### Exercise requirements
What is needed here is an exact repetition of the records below, beginning at the line that has "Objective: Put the" and stopping after the line that has "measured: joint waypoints".

### Exercise materials
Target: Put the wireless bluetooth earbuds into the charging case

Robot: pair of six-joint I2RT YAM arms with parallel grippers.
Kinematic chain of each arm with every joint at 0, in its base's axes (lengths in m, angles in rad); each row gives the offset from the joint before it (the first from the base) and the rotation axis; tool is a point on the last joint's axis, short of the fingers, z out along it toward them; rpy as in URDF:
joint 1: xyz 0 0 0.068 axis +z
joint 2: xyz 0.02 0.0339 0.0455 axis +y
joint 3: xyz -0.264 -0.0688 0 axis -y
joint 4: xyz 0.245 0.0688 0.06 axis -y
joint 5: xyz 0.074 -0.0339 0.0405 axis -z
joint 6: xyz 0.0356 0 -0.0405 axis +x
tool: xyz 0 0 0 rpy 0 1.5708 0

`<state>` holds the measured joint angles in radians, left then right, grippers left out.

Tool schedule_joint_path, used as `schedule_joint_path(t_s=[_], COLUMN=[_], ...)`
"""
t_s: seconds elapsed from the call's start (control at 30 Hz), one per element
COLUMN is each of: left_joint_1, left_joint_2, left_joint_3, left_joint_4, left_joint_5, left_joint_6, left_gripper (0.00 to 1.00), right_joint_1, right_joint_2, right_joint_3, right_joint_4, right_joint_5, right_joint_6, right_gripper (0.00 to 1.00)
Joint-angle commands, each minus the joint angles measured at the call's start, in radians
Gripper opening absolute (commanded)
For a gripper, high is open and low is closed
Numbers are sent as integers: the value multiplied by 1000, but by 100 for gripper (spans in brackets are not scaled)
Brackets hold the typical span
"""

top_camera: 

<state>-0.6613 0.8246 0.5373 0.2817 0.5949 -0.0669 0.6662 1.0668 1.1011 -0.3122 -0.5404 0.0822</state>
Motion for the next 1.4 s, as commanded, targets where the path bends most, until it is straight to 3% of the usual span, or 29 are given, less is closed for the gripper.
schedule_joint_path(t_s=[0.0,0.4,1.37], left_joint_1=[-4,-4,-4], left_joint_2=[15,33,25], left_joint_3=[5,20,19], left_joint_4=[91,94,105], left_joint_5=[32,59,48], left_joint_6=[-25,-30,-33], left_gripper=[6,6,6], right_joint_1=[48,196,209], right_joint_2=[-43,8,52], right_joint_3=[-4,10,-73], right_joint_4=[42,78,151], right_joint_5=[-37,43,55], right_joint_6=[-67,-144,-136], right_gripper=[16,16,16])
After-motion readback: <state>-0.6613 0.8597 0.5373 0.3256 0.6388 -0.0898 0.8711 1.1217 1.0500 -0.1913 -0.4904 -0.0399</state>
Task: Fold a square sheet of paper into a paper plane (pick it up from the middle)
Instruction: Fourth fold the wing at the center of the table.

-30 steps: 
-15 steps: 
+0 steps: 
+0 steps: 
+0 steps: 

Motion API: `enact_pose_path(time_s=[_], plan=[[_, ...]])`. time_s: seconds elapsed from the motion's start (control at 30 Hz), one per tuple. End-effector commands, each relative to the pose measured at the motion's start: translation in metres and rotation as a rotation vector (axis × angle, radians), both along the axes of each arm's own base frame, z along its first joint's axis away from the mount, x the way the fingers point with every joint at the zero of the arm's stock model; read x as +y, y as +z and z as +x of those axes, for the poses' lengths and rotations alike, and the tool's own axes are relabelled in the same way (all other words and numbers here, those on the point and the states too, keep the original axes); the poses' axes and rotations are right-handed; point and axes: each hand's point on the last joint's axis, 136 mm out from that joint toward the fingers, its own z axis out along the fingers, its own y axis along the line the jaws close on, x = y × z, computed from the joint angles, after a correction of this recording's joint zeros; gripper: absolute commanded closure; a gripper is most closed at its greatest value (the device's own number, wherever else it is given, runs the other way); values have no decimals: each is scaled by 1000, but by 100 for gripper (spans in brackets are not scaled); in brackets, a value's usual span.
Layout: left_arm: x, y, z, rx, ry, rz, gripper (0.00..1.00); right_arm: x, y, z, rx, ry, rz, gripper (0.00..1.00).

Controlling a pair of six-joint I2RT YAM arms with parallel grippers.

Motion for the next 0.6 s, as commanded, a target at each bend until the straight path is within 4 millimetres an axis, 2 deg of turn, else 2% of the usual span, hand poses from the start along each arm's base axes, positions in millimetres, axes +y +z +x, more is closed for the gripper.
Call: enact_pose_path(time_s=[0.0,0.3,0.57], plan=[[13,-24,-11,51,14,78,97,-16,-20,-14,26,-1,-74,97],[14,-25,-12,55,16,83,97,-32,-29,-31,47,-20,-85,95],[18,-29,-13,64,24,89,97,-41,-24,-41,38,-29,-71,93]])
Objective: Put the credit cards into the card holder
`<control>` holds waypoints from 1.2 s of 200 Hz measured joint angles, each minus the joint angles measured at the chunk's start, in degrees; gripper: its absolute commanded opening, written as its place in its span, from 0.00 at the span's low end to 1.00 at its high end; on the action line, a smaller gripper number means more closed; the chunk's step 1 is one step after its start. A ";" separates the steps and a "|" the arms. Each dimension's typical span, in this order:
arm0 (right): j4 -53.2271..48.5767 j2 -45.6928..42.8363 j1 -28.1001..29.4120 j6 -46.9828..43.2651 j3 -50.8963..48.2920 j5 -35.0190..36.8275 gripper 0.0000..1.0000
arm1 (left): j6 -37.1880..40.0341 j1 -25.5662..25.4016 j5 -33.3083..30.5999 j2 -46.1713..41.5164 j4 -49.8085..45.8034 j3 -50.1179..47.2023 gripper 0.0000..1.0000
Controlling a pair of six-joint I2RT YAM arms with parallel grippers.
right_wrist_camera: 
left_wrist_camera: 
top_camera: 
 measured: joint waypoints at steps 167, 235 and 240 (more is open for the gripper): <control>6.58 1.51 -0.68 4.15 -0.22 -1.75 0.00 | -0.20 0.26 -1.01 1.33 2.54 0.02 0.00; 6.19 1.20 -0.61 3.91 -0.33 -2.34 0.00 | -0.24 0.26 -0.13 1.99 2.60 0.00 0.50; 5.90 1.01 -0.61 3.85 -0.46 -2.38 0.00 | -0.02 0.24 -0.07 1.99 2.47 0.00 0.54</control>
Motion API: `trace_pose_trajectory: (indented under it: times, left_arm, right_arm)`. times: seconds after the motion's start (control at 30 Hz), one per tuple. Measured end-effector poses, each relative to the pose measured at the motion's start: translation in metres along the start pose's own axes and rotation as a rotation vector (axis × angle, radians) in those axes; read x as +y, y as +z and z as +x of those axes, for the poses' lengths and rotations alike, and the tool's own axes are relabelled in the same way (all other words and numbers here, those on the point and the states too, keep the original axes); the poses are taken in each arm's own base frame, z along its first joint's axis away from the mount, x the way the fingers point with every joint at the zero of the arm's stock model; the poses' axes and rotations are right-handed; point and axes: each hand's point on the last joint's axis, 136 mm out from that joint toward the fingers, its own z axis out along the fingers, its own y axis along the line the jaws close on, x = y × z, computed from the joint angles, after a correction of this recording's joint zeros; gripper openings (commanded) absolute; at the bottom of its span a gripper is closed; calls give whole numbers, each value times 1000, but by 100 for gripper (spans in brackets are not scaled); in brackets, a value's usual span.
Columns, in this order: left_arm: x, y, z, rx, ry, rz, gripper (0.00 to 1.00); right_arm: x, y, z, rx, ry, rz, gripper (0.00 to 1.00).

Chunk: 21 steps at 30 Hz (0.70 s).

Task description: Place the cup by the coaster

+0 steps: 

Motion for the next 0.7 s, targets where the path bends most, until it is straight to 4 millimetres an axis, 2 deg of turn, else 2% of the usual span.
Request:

### Written solution
Objective: Put the credit cards into the card holder
`<control>` holds waypoints from 1.2 s of 200 Hz measured joint angles, each minus the joint angles measured at the chunk's start, in degrees; gripper: its absolute commanded opening, written as its place in its span, from 0.00 at the span's low end to 1.00 at its high end; on the action line, a smaller gripper number means more closed; the chunk's step 1 is one step after its start. A ";" separates the steps and a "|" the arms. Each dimension's typical span, in this order:
arm0 (right): j4 -53.2271..48.5767 j2 -45.6928..42.8363 j1 -28.1001..29.4120 j6 -46.9828..43.2651 j3 -50.8963..48.2920 j5 -35.0190..36.8275 gripper 0.0000..1.0000
arm1 (left): j6 -37.1880..40.0341 j1 -25.5662..25.4016 j5 -33.3083..30.5999 j2 -46.1713..41.5164 j4 -49.8085..45.8034 j3 -50.1179..47.2023 gripper 0.0000..1.0000
Controlling a pair of six-joint I2RT YAM arms with parallel grippers.
right_wrist_camera: 
left_wrist_camera: 
top_camera: 
 measured: joint waypoints at steps 167, 235 and 240 (more is open for the gripper): <control>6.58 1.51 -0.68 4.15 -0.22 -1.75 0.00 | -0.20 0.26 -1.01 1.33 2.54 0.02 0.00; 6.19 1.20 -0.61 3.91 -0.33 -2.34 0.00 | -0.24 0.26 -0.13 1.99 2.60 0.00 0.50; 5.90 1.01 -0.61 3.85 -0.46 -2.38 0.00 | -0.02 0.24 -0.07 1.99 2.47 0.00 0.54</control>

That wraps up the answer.